PltM does not contain a sufficient number of Met residues for structure determination by using anomalous signal from selenium atoms in Se-Met PltM. However, PltM contains eight Cys residues, which, if accessible, would react with Hg salts. Hg derivative crystals of PltM were prepared by transferring native crystals from its mother liquor to the reservoir solution containing 1 mM ethyl mercury phosphate (EMP) and incubated overnight. These crystals were cryoprotected similarly to the native crystals. X-ray diffraction data for this and other crystals of PltM were collected at 100 K at the wavelength of 1 Å at synchrotron beamline 22-ID at the Advanced Photon Source at the Argonne National Laboratory (Argonne, IL). All datasets were indexed, integrated and scaled using HKL200033. The structure was determined by the SAD method from the EMP derivative data set (using the wavelength of 1.0 Å), as follows. A heavy atom search by using direct method-based SHELXD program34 initially yielded a substructure of 22 Hg atoms in the asymmetric unit. This Hg substructure was used as an input in Autosolve in PHENIX suite to obtain initial phases35, which were bootstrapped by difference Fourier analysis to yield the total of 33 Hg atoms and a readily interpretable electron density map, with the figure of merit of 0.71 after density modification. The structure of the Hg-derivatized PltM was then iteratively built by using COOT36 and refined by using REFMAC537 (Supplementary Table 4). The refined structure contained four monomers of PltM and 33 Hg atoms coordinated to Cys residues per asymmetric unit. A monomer of PltM from this structure was then used as a search model to determine the structure of native PltM by molecular replacement with Phaser38 in CCP4i suite39. The native crystal structure of PltM was then iteratively adjusted and refined by using COOT36 and REFMAC537, respectively. Supplementary Table 4 contains data collection and structure refinement statistics for this and other crystal structures in this study. The crystal structure coordinates and structure factor amplitudes for all crystal structures were deposited in the Protein Data Bank under accession codes specified in Supplementary Tables 4 and 5.

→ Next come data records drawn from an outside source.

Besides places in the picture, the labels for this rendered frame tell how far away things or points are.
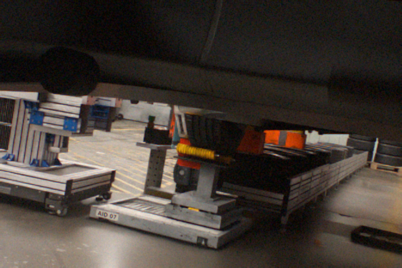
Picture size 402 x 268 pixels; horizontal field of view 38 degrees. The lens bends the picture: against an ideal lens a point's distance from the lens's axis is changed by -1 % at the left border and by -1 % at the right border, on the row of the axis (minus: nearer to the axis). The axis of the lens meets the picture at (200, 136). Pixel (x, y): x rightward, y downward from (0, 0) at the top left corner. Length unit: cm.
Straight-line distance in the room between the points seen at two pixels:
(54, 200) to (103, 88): 237
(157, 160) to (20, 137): 108
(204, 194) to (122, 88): 245
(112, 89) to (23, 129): 275
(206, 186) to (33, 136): 118
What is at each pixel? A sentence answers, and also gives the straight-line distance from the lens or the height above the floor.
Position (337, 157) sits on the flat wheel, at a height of 39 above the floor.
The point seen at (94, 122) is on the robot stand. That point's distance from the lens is 412.
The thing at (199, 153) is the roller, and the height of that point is 50.
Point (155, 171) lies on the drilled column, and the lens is 451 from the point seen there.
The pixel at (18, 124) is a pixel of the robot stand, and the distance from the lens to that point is 403.
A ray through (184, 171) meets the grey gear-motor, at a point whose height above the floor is 33.
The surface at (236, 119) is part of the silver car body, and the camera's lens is 326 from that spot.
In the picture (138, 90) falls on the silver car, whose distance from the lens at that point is 128.
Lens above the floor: 80
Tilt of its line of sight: 3 degrees down
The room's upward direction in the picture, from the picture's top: 10 degrees clockwise
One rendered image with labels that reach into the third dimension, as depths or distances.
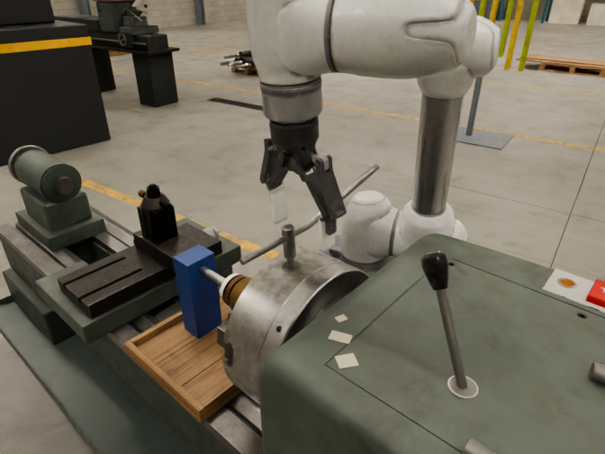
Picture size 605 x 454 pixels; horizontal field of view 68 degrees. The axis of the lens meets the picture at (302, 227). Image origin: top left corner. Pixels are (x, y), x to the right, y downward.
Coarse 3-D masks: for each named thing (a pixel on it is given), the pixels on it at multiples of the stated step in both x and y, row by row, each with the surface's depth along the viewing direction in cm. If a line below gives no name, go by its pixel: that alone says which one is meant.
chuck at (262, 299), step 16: (304, 256) 85; (320, 256) 86; (272, 272) 81; (288, 272) 80; (304, 272) 80; (256, 288) 79; (272, 288) 78; (288, 288) 77; (240, 304) 79; (256, 304) 78; (272, 304) 76; (240, 320) 78; (256, 320) 77; (272, 320) 75; (224, 336) 80; (240, 336) 78; (256, 336) 76; (240, 352) 78; (256, 352) 76; (224, 368) 83; (240, 368) 79; (256, 368) 76; (240, 384) 81; (256, 400) 81
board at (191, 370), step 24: (144, 336) 113; (168, 336) 116; (192, 336) 116; (216, 336) 116; (144, 360) 106; (168, 360) 109; (192, 360) 109; (216, 360) 109; (168, 384) 100; (192, 384) 102; (216, 384) 102; (192, 408) 96; (216, 408) 98
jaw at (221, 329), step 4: (228, 320) 90; (224, 324) 85; (220, 328) 84; (224, 328) 84; (220, 332) 84; (224, 332) 83; (220, 336) 85; (220, 340) 85; (220, 344) 85; (224, 344) 84; (228, 344) 81; (224, 348) 84; (228, 348) 81; (228, 352) 82; (232, 352) 81; (224, 356) 83; (228, 356) 82; (232, 356) 81; (232, 360) 81
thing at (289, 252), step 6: (282, 228) 77; (288, 228) 76; (282, 234) 77; (288, 234) 76; (288, 240) 77; (294, 240) 78; (288, 246) 78; (294, 246) 79; (288, 252) 79; (294, 252) 79; (288, 258) 79; (288, 264) 81; (294, 264) 81
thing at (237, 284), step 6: (234, 276) 99; (240, 276) 99; (228, 282) 98; (234, 282) 98; (240, 282) 97; (246, 282) 96; (228, 288) 97; (234, 288) 96; (240, 288) 95; (222, 294) 98; (228, 294) 97; (234, 294) 95; (240, 294) 95; (228, 300) 98; (234, 300) 95
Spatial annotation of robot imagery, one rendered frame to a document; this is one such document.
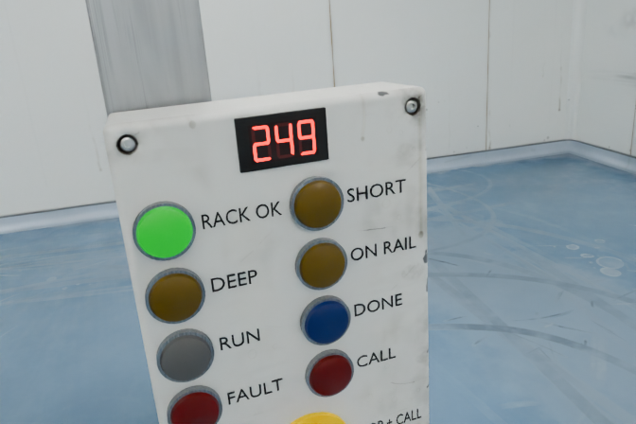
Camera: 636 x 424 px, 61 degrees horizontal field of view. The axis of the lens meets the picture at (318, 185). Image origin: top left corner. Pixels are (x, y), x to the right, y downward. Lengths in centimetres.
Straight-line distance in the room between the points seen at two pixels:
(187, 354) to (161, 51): 17
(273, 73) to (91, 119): 121
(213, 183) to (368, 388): 17
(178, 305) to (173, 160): 7
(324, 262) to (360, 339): 6
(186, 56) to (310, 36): 341
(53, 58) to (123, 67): 339
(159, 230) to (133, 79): 10
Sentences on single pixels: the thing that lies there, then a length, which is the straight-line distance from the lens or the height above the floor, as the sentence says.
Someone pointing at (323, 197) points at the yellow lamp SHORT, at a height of 108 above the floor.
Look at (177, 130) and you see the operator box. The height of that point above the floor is 112.
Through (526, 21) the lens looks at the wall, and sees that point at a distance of 439.
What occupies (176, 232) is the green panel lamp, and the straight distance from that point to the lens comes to 27.
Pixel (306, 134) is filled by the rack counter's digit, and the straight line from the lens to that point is 28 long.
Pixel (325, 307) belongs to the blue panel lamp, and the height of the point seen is 101.
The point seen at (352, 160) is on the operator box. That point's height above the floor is 109.
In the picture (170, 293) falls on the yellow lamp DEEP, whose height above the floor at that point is 104.
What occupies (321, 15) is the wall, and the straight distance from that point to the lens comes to 374.
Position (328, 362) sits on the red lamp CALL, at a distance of 33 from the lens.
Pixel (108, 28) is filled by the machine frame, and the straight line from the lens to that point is 32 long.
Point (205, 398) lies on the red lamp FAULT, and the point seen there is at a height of 97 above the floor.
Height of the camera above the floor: 117
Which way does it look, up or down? 17 degrees down
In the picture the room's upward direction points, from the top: 4 degrees counter-clockwise
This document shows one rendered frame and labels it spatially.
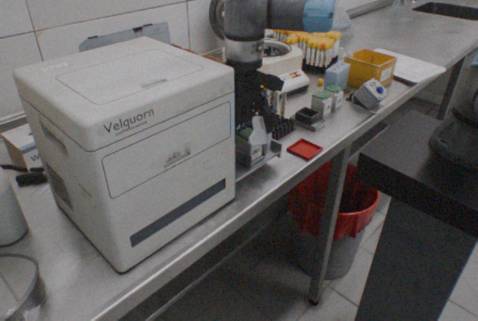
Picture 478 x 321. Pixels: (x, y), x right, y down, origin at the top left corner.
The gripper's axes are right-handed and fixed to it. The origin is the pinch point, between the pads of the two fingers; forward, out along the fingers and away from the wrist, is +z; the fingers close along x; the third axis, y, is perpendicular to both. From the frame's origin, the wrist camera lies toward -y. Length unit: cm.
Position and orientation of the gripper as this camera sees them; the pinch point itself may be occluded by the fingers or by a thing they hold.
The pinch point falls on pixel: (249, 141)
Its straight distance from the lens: 82.4
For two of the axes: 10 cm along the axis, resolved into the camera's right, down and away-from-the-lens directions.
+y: -7.0, 3.8, -6.1
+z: 0.0, 8.5, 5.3
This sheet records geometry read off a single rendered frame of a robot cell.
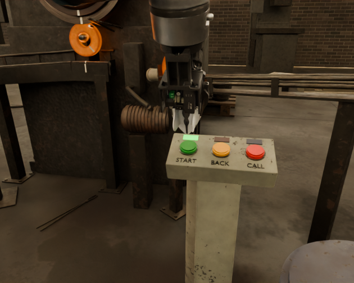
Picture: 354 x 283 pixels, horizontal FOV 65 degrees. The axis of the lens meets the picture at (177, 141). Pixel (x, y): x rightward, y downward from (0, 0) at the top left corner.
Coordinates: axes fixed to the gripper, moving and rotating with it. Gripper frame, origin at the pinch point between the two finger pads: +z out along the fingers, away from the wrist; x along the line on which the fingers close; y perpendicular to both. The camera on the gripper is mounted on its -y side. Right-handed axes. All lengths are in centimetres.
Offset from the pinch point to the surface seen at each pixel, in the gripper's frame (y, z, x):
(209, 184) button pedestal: 5.7, 12.1, 5.5
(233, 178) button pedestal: 5.5, 9.4, 10.6
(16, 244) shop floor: 0, 70, -77
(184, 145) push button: 0.3, 5.6, -0.8
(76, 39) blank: -75, 11, -64
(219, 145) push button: -0.5, 5.6, 7.1
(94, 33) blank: -75, 8, -55
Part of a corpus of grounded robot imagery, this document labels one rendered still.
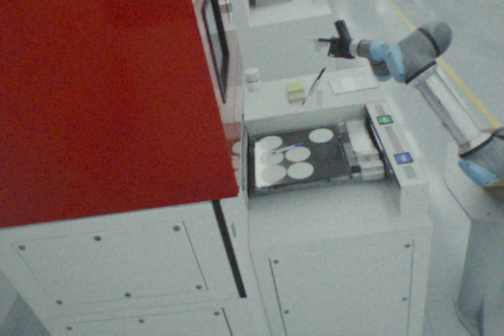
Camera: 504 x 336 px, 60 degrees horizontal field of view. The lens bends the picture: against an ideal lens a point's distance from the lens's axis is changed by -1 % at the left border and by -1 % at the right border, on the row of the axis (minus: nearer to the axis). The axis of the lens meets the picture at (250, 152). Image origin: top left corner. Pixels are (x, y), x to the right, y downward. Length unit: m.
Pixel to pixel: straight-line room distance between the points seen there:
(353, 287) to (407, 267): 0.21
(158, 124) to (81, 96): 0.18
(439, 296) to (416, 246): 0.82
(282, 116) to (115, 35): 1.13
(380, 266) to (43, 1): 1.34
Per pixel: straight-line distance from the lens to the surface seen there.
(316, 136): 1.88
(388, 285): 1.79
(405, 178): 1.56
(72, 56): 1.00
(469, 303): 2.30
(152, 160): 1.09
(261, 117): 1.94
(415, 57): 1.50
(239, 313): 1.51
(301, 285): 1.72
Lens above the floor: 1.96
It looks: 35 degrees down
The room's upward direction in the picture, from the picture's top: 12 degrees counter-clockwise
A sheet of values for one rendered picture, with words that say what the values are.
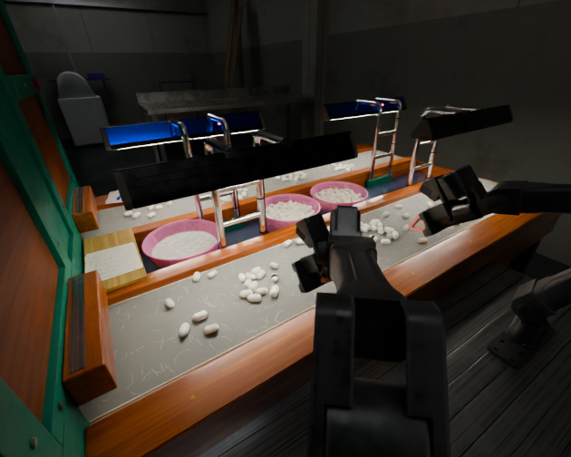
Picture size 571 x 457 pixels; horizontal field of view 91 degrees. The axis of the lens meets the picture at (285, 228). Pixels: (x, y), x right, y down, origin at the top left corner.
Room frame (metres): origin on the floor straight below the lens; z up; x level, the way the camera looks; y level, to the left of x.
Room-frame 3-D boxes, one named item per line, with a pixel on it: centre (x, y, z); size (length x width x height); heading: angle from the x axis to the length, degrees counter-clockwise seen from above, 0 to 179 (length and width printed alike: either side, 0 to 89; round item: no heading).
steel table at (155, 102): (3.70, 0.60, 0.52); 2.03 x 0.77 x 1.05; 120
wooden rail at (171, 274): (1.01, -0.24, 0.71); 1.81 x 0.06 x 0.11; 122
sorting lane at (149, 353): (0.86, -0.34, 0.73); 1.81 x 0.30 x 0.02; 122
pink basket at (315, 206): (1.07, -0.02, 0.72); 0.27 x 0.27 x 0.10
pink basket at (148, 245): (0.83, 0.36, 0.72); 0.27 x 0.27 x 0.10
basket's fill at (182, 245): (0.83, 0.36, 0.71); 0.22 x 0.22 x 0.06
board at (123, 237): (0.72, 0.54, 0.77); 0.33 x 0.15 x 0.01; 32
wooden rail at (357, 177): (1.29, -0.07, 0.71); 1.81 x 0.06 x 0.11; 122
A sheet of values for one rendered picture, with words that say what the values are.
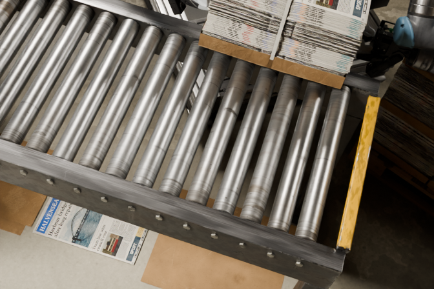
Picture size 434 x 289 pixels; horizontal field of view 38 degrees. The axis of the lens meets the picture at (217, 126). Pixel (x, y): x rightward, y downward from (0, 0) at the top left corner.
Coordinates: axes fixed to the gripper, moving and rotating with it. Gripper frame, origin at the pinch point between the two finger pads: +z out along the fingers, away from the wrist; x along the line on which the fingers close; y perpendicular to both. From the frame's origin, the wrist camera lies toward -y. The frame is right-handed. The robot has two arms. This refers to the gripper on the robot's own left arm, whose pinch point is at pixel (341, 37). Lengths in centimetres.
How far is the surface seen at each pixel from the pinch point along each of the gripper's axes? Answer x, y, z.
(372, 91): 17.5, -0.2, -10.7
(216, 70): 25.7, -1.6, 29.1
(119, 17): 17, -1, 58
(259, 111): 33.6, -2.9, 15.4
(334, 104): 24.6, -1.6, -2.2
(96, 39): 27, -2, 61
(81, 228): 35, -84, 62
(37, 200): 31, -83, 81
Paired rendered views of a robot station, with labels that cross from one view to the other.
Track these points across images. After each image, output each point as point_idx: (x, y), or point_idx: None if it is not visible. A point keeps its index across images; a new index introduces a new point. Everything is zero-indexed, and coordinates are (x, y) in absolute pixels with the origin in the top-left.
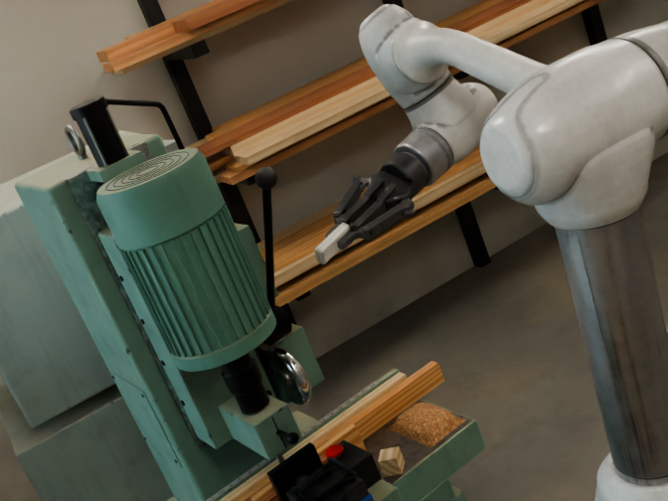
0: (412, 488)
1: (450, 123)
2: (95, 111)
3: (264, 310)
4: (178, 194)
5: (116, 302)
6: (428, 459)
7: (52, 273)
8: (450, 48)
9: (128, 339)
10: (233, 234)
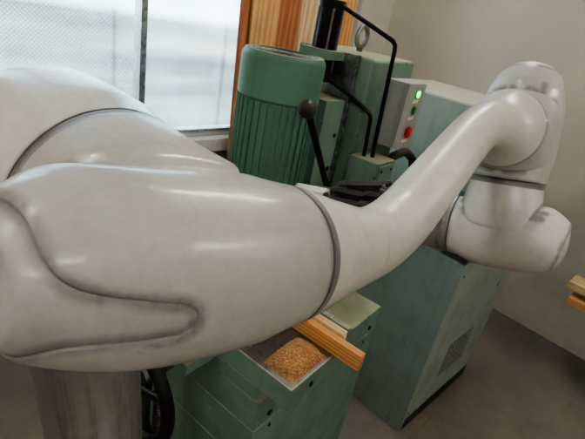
0: (233, 357)
1: (467, 215)
2: (324, 5)
3: None
4: (252, 68)
5: None
6: (251, 361)
7: None
8: (453, 120)
9: None
10: (279, 127)

Structure determination for the PltM–FAD intermediate

PltM crystals were soaked in the reservoir solution used to obtained native PltM crystals, with additional 0.5 mM of FAD. The crystals were then gradually transferred to the reservoir solution with 20% v/v PEG 400 and 0.5 mM FAD, prior to quick immersion in liquid nitrogen. The diffraction data were collected and processed as described above. Rigid body refinement followed by restrained refinement were performed starting from the structure of apo PltM. FAD was readily discernable in the omit FoFc map. Refinement and model building was carried out as described above.

Structure determination for the holo PltM–FAD complex

Wild-type PltM and the L111Y mutant (each at 40 mg/mL) were crystallized by using the reservoir solution composed of 0.1 M Tris, pH 8, 0.2 M NaBr, 0.1 M CaCl2, and 14% PEG 8000 (10% PEG 8000 in case of the PltM L111Y mutant). The crystals were gradually transferred to the cryoprotectant solution (0.1 M Tris, pH 8, 0.2 M NaBr, 1 mM FAD, 16% PEG 8000 (14% PEG 8000 for the PltM L111Y mutant), 20% PEG 400 and 1 mM FAD) and incubated overnight. Prior to rapid freezing via liquid nitrogen, crystals were briefly transferred to the cryoprotectant solution containing additionally 0.2 M sodium dithionite. The crystal structures were determined by a procedure analogous to that described above.

Structure determination for PltM–FAD–phloroglucinol complex

Native crystals of PltM were transferred to reservoir solution with 0.5 mM FAD either without or with 1 mM of phloroglucinol for 10 min, then to the cryoprotectant with the same composition, additionally containing 20% v/v PEG 400. After an overnight incubation, the crystals were rapidly frozen in liquid nitrogen. We tested compounds 1, 2, 3, 8, 21, 23, and 24. Data collection, processing, and structure determination were carried out as described above. FAD was clearly discernable in the omit FoFc electron density map. Out of all substrates tested, only compound 1 (phloroglucinol) yielded omit FoFc electron density. Phloroglucinol was built into a very strong and featureful polder omit mFoDFc electron density25 in three out of four substrate binding sites in the asymmetric unit (Fig. 4b in the main text).